The masterplan

I’m not saying right is wrong
It’s up to us to make
The best of all the things
That come our way

Oasis.

So I in the process of retiring from a job, no profession or some might say a vocation which took up roughly 65 hours a week for the last quarter of century. Whatever shall I fill the time with? I do not wish to slide away into some sofa bound existence watching loose women and homes under the hammer. Little by little I want to make a difference, there is no point giving up work if I don’t make my life better. I don’t want to look back in anger at the decision taken for me but one I was completely supportive of.

My job involved being at my workplace at 7am and being completely engaged until 6pm with breaks being what you get in the private sector, working from home wasn’t an option (difficult to get thirty pre-pubescent children around the dining table), corporate lunches in a trendy cafe didn’t happen. It was intense. So what next?

Monday - Spin class

Tuesday- Hatha yoga

Wednesday - Spin class

Thursday- Swimming

Friday -Hatha yoga

I am suddenly the most important the thing in my life, a very odd sensation when I spent my whole adult life putting others first. But please don’t think that I am crying my heart out. That’s what I enjoyed doing and wished to do. So my days are full, but there is a strict process to guide what I spend my time on. I prioritise managing my body, yoga for strength and balance, spin for low impact cardio. On Thursday it is swimming for strength and cardio, I also use the steam room and the sauna to loosen up the tight muscles. I feel great, the aches and pains have significantly decreased, the falls and near falls have nearly disappeared too. The daily grind had been having a profoundly negative impact on my body, but that just became my normal. The painful immobile shoulder, the swollen knee, the excruciating burning sensation running through my lower back ,was just how it was. Now if it is not having a positive impact on my family or me it does not get a look in. My mental health is fed by volunteering, writing and spending time with my family when I am not held together mentally and physically by sticking plasters and a large serving of pure bloody mindedness. My wife would tell me that I was getting through my days on sheer stubbornness alone. I just thought I had to roll with it, just get on with it. I thought she was being melodramatic, now I realise she was being truthful.

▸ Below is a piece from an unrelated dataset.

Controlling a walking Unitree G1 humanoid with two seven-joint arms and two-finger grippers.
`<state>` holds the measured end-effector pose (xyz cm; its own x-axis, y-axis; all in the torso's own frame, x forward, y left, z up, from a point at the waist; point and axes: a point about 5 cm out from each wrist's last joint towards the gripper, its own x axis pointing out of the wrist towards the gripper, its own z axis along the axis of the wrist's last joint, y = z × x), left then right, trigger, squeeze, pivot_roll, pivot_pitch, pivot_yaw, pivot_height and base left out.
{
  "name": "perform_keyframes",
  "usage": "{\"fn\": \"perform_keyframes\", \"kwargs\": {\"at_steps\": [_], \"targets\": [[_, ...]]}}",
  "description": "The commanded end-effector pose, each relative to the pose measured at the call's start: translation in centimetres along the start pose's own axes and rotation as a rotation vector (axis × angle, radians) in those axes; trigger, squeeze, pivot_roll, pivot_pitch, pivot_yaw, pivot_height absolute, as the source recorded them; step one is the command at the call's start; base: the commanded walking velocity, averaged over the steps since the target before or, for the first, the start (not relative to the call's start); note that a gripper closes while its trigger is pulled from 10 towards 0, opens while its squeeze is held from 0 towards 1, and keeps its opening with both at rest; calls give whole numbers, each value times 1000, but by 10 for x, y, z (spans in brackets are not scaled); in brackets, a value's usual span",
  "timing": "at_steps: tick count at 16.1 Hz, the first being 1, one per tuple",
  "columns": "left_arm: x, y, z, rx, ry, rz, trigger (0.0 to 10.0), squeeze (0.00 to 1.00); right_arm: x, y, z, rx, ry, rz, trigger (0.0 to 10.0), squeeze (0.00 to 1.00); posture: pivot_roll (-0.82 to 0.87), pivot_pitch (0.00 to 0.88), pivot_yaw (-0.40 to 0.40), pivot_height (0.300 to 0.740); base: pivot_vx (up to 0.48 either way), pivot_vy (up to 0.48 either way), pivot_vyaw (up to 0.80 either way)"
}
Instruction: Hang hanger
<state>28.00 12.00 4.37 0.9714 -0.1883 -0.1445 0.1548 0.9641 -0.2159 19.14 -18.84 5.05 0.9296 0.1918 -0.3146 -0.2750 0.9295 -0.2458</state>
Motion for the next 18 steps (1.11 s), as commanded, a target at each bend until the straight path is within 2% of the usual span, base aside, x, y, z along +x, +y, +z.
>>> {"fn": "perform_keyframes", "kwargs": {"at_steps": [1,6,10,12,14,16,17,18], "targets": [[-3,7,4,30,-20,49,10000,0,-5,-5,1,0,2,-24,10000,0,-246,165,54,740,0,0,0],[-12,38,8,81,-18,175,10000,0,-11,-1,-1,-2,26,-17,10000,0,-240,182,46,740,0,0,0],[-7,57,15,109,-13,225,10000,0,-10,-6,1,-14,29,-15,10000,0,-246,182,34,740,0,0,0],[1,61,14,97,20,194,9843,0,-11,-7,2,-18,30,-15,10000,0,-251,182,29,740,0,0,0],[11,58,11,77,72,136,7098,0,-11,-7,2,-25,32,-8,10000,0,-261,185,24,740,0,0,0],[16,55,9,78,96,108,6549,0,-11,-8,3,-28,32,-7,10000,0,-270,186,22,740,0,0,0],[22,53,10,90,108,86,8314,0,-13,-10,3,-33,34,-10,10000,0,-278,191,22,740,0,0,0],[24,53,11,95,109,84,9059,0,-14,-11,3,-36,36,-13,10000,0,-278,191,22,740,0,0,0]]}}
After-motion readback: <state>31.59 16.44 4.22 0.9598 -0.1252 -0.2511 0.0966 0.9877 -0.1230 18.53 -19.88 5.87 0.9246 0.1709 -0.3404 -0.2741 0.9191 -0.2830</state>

My Dad is my hero and he never bloody gave up, he never gave in, even now in his late seventies he continues in this vein and I wanted to be the same as him, just like any son would. When I told my parents that I would be giving up my vocation, I was worried they would think that I was capitulating, they didn’t. I must have been bad, little did they know that crossing the road had become a colossal task for me, little did they know that the physical pain had become overwhelming on a daily basis. I can tell them now it is over. Now I feel that I can live forever.